■ **Goal of the exercise**
Check every line of the data for the string "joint" and copy the ones that have it.

■ **Information shown**
%%
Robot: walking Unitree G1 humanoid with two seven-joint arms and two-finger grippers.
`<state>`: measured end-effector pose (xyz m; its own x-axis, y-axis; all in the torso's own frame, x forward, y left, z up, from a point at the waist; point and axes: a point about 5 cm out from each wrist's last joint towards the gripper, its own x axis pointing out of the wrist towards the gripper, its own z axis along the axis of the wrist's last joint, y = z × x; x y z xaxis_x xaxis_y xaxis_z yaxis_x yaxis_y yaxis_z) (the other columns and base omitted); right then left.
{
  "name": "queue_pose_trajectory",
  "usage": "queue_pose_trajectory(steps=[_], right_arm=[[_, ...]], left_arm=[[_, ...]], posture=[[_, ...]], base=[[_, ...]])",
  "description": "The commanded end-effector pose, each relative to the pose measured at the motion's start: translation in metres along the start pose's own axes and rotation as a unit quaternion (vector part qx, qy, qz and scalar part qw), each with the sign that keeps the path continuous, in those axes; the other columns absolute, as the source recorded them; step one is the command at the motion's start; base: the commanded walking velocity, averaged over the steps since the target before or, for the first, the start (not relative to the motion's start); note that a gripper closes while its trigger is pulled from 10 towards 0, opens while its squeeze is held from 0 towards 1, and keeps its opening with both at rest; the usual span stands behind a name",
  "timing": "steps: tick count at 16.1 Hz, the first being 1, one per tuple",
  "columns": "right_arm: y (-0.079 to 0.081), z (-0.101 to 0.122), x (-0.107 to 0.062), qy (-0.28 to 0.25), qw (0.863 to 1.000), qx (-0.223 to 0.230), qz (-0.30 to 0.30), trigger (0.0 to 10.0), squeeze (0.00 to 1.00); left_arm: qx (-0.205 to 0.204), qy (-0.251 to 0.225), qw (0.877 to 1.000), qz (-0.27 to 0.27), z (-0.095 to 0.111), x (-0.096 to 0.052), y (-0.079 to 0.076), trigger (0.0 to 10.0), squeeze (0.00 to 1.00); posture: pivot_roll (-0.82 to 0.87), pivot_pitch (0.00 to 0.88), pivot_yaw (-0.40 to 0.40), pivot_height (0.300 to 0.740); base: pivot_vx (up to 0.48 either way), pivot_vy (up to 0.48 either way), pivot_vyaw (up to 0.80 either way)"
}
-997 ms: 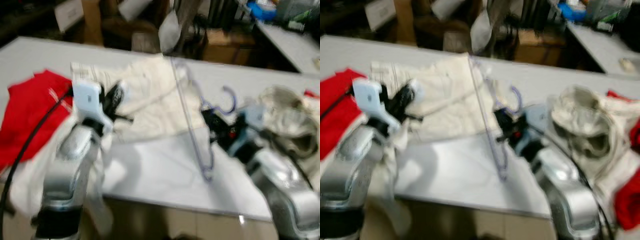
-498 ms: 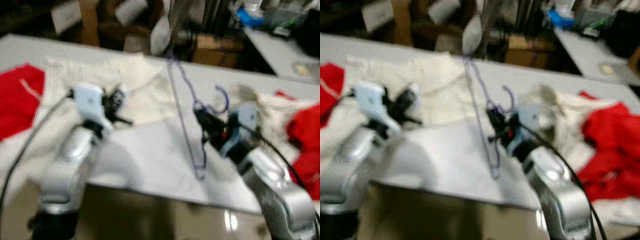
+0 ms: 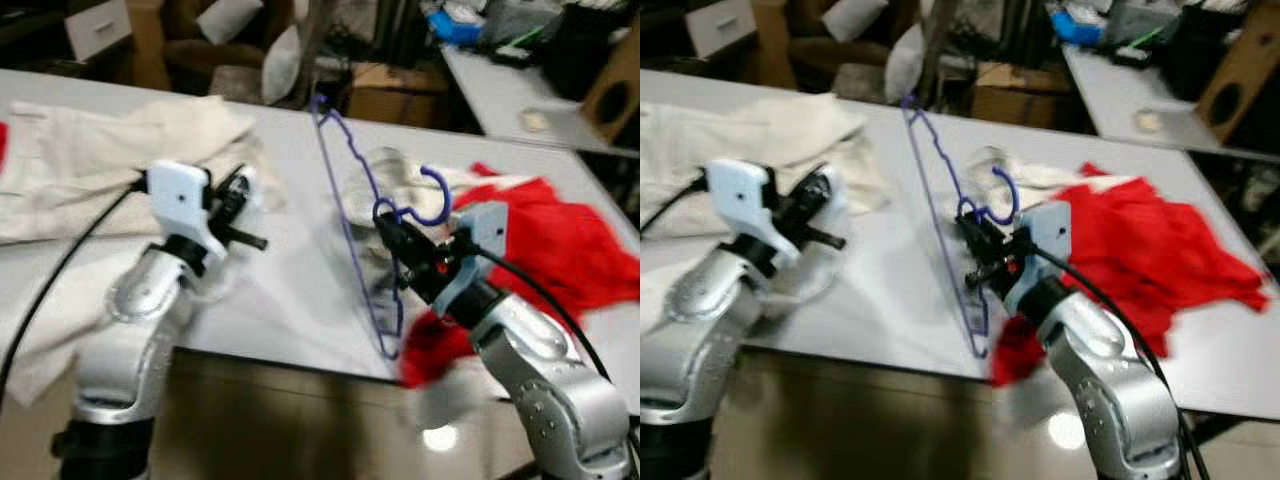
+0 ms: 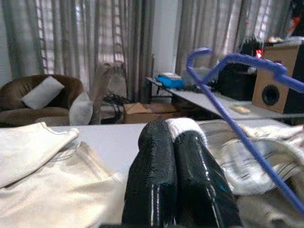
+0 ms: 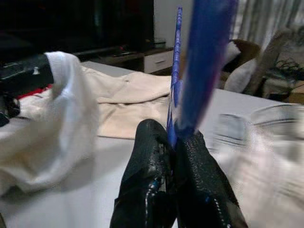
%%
■ **Task response**
Robot: walking Unitree G1 humanoid with two seven-joint arms and two-finger grippers.
`<state>`: measured end-effector pose (xyz m; its own x-axis, y-axis; all in the torso's own frame, x forward, y left, z up, from a point at the waist; point and axes: a point about 5 cm out from each wrist's last joint towards the gripper, its own x axis pointing out of the wrist towards the gripper, its own z axis along the axis of the wrist's last joint, y = z × x; x y z xaxis_x xaxis_y xaxis_z yaxis_x yaxis_y yaxis_z) (the other columns and base omitted); right then left.

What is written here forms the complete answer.